After about a half hour of mingling and wonderful snacks provided by the Mountain Home Bed & Breakfast, McShin Foundation co-founder John Shinholser launches formal portion of the VRR Summit in the Mountain Home courtyard shortly after 1 p.m. Royal Examiner Photos/Roger Bianchini
A proactive and proven path forward and away from the arrest, incarceration, release, re-arrest, further incarceration cycle of substance abuse at the root of so much criminal behavior that lands people in local, regional and state incarceration, not only on drug related offenses, but also the petty criminal behavior that feeds or is a consequence of substance abuse, was celebrated in Warren County on Thursday, August 29.
The question is, is anybody listening, or perhaps more pointedly, does anyone care?
The “VRR Organizational Summit” was held against an idyllic rural American backdrop at Mountain Home Bed & Breakfast on Route 522 South near the entrance to the Lake Front Royal subdivision. The summit was a celebration and report on progress of the Virginia Recovery-Rehabilitation Program implemented at the Rappahannock-Shenandoah-Warren County (RSW) Regional Jail and Prince George County’s Riverside Regional Jail this past December.
At the point of the summit were 23 “scholarship” recipient inmates, 22 from RSW, who are successfully graduating into the world clean and sober with a mission. That mission is to break the pattern of addiction that had dominated their lives, often to the point of abject dejection that there was any way out for them.

RSW VRR Program graduates present offered highly personal accounts of ‘breaking the chains’ of addiction with the help of the McShin Foundation and RSW Jail’s embracement of the recovery and rehab program.
Graduate after graduate recounted the life-altering, perhaps life-saving moment that McShin Foundation counselors, all recovering and rehabilitating substance abusers in their own lives, made them understand there was hope for them – hope to move past the downward spiral of drug and/or alcohol addiction and its ultimate destination of hopelessness, despair, incarceration and all too often, death.
That hope is for regaining control of one’s life in order to break destructive patterns of behavior and personal associations.
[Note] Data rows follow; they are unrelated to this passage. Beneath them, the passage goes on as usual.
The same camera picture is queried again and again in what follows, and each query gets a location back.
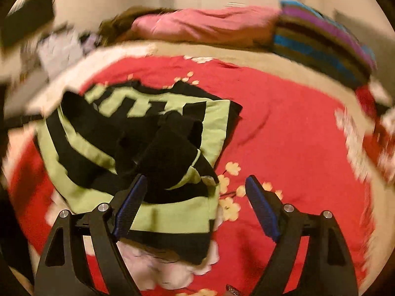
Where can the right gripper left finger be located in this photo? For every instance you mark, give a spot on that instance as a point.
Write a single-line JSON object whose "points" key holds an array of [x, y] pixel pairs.
{"points": [[63, 267]]}

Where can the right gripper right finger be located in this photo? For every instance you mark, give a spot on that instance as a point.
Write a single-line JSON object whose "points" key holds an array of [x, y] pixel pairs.
{"points": [[310, 257]]}

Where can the green black striped sweater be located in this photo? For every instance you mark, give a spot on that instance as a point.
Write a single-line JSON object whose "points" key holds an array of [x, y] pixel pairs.
{"points": [[93, 145]]}

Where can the white red clothes pile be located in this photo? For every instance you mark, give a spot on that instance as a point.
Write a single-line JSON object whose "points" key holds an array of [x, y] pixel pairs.
{"points": [[378, 106]]}

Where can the red floral bed blanket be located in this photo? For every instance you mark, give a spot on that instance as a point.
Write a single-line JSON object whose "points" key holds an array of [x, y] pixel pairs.
{"points": [[300, 134]]}

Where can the white plastic drawer unit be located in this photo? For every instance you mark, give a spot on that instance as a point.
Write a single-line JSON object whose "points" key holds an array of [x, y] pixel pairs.
{"points": [[59, 51]]}

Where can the striped colourful pillow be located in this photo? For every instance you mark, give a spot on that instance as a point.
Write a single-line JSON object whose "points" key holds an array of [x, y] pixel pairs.
{"points": [[306, 36]]}

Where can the brown blanket at bedhead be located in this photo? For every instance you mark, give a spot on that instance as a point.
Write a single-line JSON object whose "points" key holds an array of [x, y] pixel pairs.
{"points": [[118, 29]]}

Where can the pink pillow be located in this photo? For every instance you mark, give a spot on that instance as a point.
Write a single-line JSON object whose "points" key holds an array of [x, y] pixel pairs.
{"points": [[242, 27]]}

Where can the black wall television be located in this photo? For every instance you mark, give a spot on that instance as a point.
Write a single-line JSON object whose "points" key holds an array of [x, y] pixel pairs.
{"points": [[20, 24]]}

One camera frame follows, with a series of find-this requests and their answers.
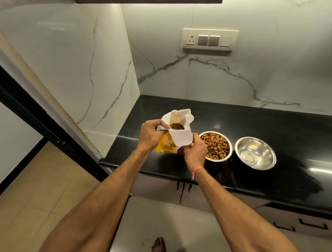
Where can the person's right hand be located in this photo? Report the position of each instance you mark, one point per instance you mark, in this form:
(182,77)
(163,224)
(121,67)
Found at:
(197,155)

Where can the person's left hand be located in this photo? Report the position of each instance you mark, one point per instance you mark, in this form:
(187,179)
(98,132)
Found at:
(151,136)

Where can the yellow dog food bag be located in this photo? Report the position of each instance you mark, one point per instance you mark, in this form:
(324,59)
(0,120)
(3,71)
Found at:
(181,139)

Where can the steel food bowl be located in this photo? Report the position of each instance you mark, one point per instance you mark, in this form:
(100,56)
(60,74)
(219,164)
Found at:
(228,155)

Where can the steel water bowl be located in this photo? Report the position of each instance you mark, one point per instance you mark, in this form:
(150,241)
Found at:
(255,153)

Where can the person's right forearm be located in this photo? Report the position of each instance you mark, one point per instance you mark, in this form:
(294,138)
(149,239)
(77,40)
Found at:
(233,218)

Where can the person's left forearm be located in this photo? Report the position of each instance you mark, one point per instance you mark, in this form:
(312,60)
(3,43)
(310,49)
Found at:
(98,207)

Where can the person's left foot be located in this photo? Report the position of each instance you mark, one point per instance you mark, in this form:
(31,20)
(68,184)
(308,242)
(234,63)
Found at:
(158,245)

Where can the brown base cabinet door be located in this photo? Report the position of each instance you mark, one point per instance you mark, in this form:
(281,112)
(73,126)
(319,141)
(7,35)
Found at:
(197,198)
(155,188)

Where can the brown drawer front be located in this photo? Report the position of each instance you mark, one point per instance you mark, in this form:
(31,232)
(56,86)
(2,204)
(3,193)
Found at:
(290,214)
(267,218)

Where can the black door frame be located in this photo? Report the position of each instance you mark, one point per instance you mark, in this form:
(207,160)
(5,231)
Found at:
(39,124)

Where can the white switch panel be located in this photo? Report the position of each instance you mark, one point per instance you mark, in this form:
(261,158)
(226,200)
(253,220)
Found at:
(228,32)

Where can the black wall skirting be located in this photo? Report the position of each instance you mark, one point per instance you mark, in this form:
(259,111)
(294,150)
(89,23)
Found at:
(23,166)

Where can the brown wall cabinet door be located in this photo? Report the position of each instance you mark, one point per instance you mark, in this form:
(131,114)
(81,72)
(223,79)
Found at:
(116,1)

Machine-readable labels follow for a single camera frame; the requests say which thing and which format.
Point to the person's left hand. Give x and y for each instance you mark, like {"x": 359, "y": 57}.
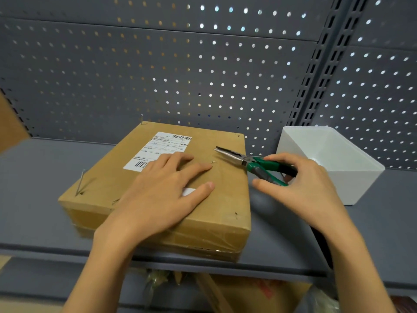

The result is movement toward life; even toward a productive life well lived and capable of repairing, not only themselves, but also broken interpersonal and family relationships; and as one 51-year-old woman described it, even her relationship with God.
“I had been in and out of rehab many times in my life; I’d been in hospitals – overdoses and no clue. I would pray to God, ‘God, please if you just help me I won’t do it again – just save me, I won’t do it again.’ And each time I would break that promise to God. And that even made me feel worse. I couldn’t figure out what was wrong with me.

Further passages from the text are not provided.